ETL

The ETL project is a comprehensive solution for managing data pipelines in both batch and streaming modes. It facilitates efficient data extraction, transformation, and loading across multiple data layers, leveraging tools like Apache Spark, Kafka, and Google BigQuery.

Architecture

Data Lake (daily)

Raw data from OLTP databases is stored in Google Cloud Storage (GCS) with the following details.

Field Name	Type	Description
`ts_ms`	Long	The field that displays the time at which the CDC connector processed the event.
`op`	String	The type of operation performed: `c` for create, `u` for update, `d` for delete.
`source`	String	The source field is structured exactly as standard data change events that the connector writes to table-specific topics.

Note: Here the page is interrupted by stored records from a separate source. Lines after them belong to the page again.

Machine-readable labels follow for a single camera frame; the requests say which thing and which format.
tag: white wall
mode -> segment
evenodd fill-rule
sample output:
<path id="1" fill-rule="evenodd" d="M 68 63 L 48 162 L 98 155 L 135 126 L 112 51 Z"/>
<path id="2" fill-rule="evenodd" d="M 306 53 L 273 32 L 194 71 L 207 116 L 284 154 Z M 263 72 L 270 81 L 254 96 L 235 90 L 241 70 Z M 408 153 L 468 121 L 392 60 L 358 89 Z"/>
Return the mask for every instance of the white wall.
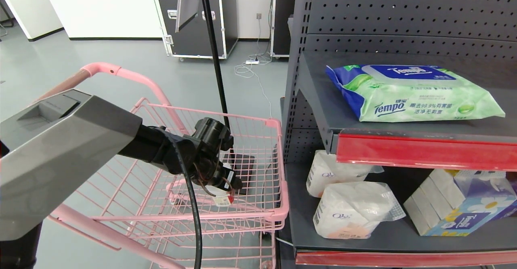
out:
<path id="1" fill-rule="evenodd" d="M 71 38 L 160 38 L 153 0 L 50 0 Z M 237 0 L 239 37 L 257 38 L 256 13 L 262 13 L 261 38 L 269 37 L 269 0 Z"/>
<path id="2" fill-rule="evenodd" d="M 260 20 L 260 37 L 269 38 L 267 16 L 270 0 L 237 0 L 237 16 L 239 18 L 239 38 L 258 38 L 259 23 L 257 13 L 262 13 Z"/>
<path id="3" fill-rule="evenodd" d="M 63 27 L 49 0 L 5 1 L 28 39 Z"/>
<path id="4" fill-rule="evenodd" d="M 50 0 L 69 37 L 161 37 L 153 0 Z"/>

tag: tissue box
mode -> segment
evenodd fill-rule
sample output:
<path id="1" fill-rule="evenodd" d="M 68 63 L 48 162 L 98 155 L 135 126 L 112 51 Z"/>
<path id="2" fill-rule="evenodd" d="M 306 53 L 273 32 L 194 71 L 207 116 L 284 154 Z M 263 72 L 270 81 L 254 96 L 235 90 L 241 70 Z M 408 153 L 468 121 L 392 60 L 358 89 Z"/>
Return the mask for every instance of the tissue box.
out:
<path id="1" fill-rule="evenodd" d="M 383 171 L 382 166 L 338 163 L 335 154 L 317 150 L 307 177 L 307 192 L 314 197 L 322 197 L 328 184 L 363 181 L 368 173 Z"/>
<path id="2" fill-rule="evenodd" d="M 517 172 L 509 172 L 506 174 L 506 179 L 510 181 L 510 185 L 512 186 L 513 191 L 517 193 Z M 498 215 L 492 218 L 492 220 L 509 217 L 512 214 L 517 212 L 517 200 L 514 201 L 511 205 L 509 205 L 507 208 L 502 210 Z"/>
<path id="3" fill-rule="evenodd" d="M 435 169 L 404 207 L 421 236 L 467 236 L 517 199 L 505 176 Z"/>
<path id="4" fill-rule="evenodd" d="M 381 221 L 406 216 L 385 183 L 329 184 L 314 213 L 314 228 L 324 238 L 368 238 Z"/>

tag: pink cart handle
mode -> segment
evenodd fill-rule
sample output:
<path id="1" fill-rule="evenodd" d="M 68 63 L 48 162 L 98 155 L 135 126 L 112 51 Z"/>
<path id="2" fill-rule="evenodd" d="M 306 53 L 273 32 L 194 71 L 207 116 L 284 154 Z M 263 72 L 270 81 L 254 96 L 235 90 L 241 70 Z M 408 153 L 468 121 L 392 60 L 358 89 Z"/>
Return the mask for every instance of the pink cart handle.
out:
<path id="1" fill-rule="evenodd" d="M 123 77 L 125 79 L 133 80 L 138 83 L 142 83 L 144 85 L 147 85 L 155 94 L 155 96 L 158 98 L 160 103 L 162 105 L 168 105 L 172 106 L 170 102 L 168 101 L 165 94 L 163 94 L 163 91 L 161 88 L 151 79 L 147 78 L 146 76 L 142 74 L 138 74 L 137 72 L 132 72 L 127 69 L 124 69 L 120 66 L 113 65 L 110 63 L 104 63 L 104 62 L 96 62 L 96 63 L 90 63 L 88 65 L 85 65 L 83 68 L 79 70 L 76 74 L 72 75 L 72 77 L 69 77 L 56 87 L 52 88 L 50 91 L 45 93 L 44 95 L 40 96 L 36 101 L 42 100 L 44 98 L 47 98 L 49 96 L 53 96 L 54 94 L 58 94 L 59 92 L 63 92 L 65 90 L 71 89 L 79 85 L 79 83 L 85 81 L 87 78 L 90 78 L 97 74 L 98 72 L 104 72 L 108 73 L 114 76 Z M 185 129 L 185 126 L 183 125 L 183 122 L 179 119 L 178 114 L 173 109 L 167 109 L 168 114 L 174 121 L 174 124 L 176 127 L 182 132 L 182 133 L 188 133 L 187 129 Z"/>

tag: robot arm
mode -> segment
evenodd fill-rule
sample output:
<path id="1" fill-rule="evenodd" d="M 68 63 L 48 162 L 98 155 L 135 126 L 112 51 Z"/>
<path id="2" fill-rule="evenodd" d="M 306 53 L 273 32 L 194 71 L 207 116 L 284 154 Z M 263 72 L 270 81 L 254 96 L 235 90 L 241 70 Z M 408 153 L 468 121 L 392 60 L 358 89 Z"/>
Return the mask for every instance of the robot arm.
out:
<path id="1" fill-rule="evenodd" d="M 16 251 L 13 244 L 18 244 L 35 252 L 43 219 L 117 154 L 181 174 L 179 152 L 195 184 L 242 187 L 219 161 L 219 151 L 233 146 L 221 122 L 204 118 L 192 135 L 175 135 L 165 127 L 144 126 L 138 116 L 75 89 L 4 120 L 0 141 L 2 264 L 8 261 L 4 247 Z M 31 257 L 22 252 L 16 253 L 19 258 Z"/>

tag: gray robot arm casing
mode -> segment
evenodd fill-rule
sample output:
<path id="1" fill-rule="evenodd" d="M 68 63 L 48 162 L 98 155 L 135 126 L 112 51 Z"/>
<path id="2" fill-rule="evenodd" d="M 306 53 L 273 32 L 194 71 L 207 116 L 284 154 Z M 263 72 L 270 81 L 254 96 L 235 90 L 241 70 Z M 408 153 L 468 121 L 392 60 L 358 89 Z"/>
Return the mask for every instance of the gray robot arm casing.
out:
<path id="1" fill-rule="evenodd" d="M 0 241 L 23 236 L 122 150 L 142 119 L 75 89 L 0 124 Z"/>

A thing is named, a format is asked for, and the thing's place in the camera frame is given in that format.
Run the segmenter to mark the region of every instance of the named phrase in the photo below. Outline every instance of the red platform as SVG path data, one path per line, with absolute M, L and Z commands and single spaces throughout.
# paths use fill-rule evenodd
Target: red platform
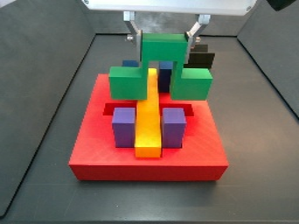
M 217 180 L 228 168 L 220 136 L 205 101 L 172 101 L 160 94 L 160 108 L 181 107 L 187 127 L 181 149 L 163 149 L 161 158 L 136 158 L 135 149 L 115 147 L 112 113 L 115 107 L 135 107 L 135 101 L 113 101 L 108 76 L 97 77 L 69 168 L 80 180 Z

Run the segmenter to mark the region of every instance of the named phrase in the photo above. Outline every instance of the gray floor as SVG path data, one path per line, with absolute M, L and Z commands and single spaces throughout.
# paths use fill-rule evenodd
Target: gray floor
M 67 165 L 97 73 L 135 58 L 97 36 L 3 221 L 299 221 L 299 125 L 235 38 L 216 53 L 209 107 L 228 154 L 217 182 L 79 182 Z

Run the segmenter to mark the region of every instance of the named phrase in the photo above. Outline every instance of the purple block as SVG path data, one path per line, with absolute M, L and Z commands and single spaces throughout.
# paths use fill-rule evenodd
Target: purple block
M 183 108 L 163 109 L 163 148 L 181 148 L 185 129 Z
M 136 109 L 115 108 L 112 128 L 117 148 L 135 148 Z

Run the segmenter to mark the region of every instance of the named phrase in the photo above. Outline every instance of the stacked blocks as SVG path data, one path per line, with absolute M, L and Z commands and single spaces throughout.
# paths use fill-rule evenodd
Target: stacked blocks
M 111 96 L 116 100 L 147 98 L 147 70 L 152 60 L 172 61 L 171 96 L 173 100 L 205 100 L 211 87 L 208 69 L 183 68 L 187 39 L 183 34 L 143 35 L 141 67 L 109 69 Z
M 139 63 L 136 60 L 124 59 L 123 60 L 123 67 L 139 67 Z
M 148 72 L 147 100 L 136 103 L 135 156 L 161 156 L 161 130 L 159 112 L 157 80 L 153 69 Z
M 169 93 L 173 63 L 171 61 L 159 62 L 157 89 L 159 93 Z
M 163 148 L 183 147 L 185 123 L 183 108 L 163 109 Z
M 112 128 L 117 148 L 133 148 L 136 136 L 136 109 L 115 108 Z
M 163 149 L 159 158 L 136 158 L 131 148 L 116 148 L 112 112 L 105 106 L 133 107 L 132 101 L 109 97 L 108 76 L 97 76 L 79 136 L 69 158 L 69 168 L 80 180 L 200 181 L 217 180 L 228 168 L 228 160 L 207 101 L 172 101 L 169 94 L 159 94 L 161 108 L 187 109 L 180 149 Z

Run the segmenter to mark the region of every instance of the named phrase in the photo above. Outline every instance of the yellow block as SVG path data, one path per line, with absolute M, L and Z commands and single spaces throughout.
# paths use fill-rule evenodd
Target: yellow block
M 135 156 L 137 158 L 161 156 L 157 75 L 152 68 L 148 69 L 147 100 L 136 103 Z

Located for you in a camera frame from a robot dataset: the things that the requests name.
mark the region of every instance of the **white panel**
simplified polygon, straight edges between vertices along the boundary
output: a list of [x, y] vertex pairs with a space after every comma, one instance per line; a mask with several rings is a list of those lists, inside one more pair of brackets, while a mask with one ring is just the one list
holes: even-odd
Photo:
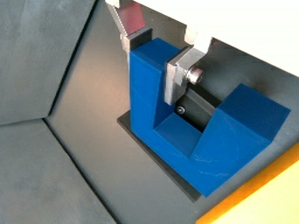
[[136, 1], [299, 76], [296, 1]]

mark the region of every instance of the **yellow edge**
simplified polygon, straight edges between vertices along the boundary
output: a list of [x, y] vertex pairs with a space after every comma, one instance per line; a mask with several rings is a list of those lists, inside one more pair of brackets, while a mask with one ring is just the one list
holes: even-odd
[[299, 143], [261, 172], [197, 219], [196, 224], [212, 223], [241, 200], [271, 181], [299, 160]]

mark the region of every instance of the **blue block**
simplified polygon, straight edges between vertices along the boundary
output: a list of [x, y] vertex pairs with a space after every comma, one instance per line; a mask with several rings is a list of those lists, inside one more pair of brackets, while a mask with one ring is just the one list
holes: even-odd
[[289, 110], [240, 84], [200, 133], [164, 103], [164, 63], [177, 52], [155, 39], [129, 53], [131, 129], [209, 196], [271, 144]]

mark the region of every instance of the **bolt head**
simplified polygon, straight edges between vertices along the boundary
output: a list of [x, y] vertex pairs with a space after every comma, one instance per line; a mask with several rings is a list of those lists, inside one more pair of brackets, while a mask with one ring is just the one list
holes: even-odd
[[176, 109], [175, 109], [176, 113], [179, 115], [183, 115], [184, 114], [184, 107], [183, 106], [179, 106]]
[[192, 66], [187, 73], [187, 81], [192, 85], [196, 85], [197, 83], [200, 83], [201, 77], [203, 77], [203, 71], [196, 66]]

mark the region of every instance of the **gray panel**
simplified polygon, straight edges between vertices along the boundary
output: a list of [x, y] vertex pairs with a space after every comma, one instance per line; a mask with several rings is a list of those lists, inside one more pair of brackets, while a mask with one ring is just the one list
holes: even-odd
[[93, 3], [0, 2], [0, 124], [48, 115]]
[[[183, 46], [183, 25], [144, 9], [153, 33]], [[244, 82], [292, 112], [273, 144], [208, 197], [192, 203], [117, 125], [129, 108], [127, 55], [107, 6], [97, 7], [84, 45], [48, 119], [97, 190], [127, 224], [192, 224], [299, 137], [299, 79], [217, 42], [201, 62], [201, 85], [223, 98]]]
[[115, 223], [42, 120], [0, 127], [0, 183], [0, 223]]
[[184, 178], [179, 175], [179, 173], [173, 170], [173, 168], [160, 159], [160, 157], [155, 154], [151, 148], [145, 145], [141, 139], [136, 136], [136, 134], [131, 130], [131, 115], [129, 111], [127, 111], [117, 119], [117, 123], [125, 130], [127, 134], [135, 139], [137, 144], [141, 146], [144, 152], [153, 159], [156, 164], [161, 167], [164, 173], [172, 179], [173, 183], [180, 187], [185, 195], [189, 197], [191, 201], [196, 201], [201, 196], [196, 189], [189, 185], [189, 183], [184, 180]]

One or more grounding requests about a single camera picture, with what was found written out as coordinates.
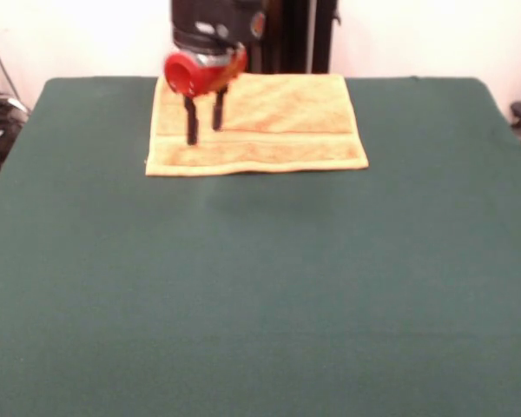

This field is useful to correlate events on different topics.
`before`	String	An optional field that specifies the state of the row before the event occurred.
`after`	String	An optional field that specifies the state of the row after the event occurred.
`_datetime_partition`	Timestamp	The timestamp partition in format `yyyy-MM-dd'T'HH:00:00`.

Data Pool (daily)

An exact copy of OLTP data stored in Google BigQuery with daily updates. The tables are organized in a BigQuery dataset following a specific format.

<prefix>_daily_<source>

Example:

bronze_daily_mysql
bronze_daily_postresql
bronze_daily_mongodb

Field Name	Type	Description
`id`	Long	The primary or foreign keys of the OLTP databases.
...	...	The other fields that you register in the Schema Contract.
`_is_deleted`	Boolean	The status of the row: `True` if deleted, `False` if not.
`_audit_write_time`	Timestamp	The timestamp when the record was written for auditing purposes.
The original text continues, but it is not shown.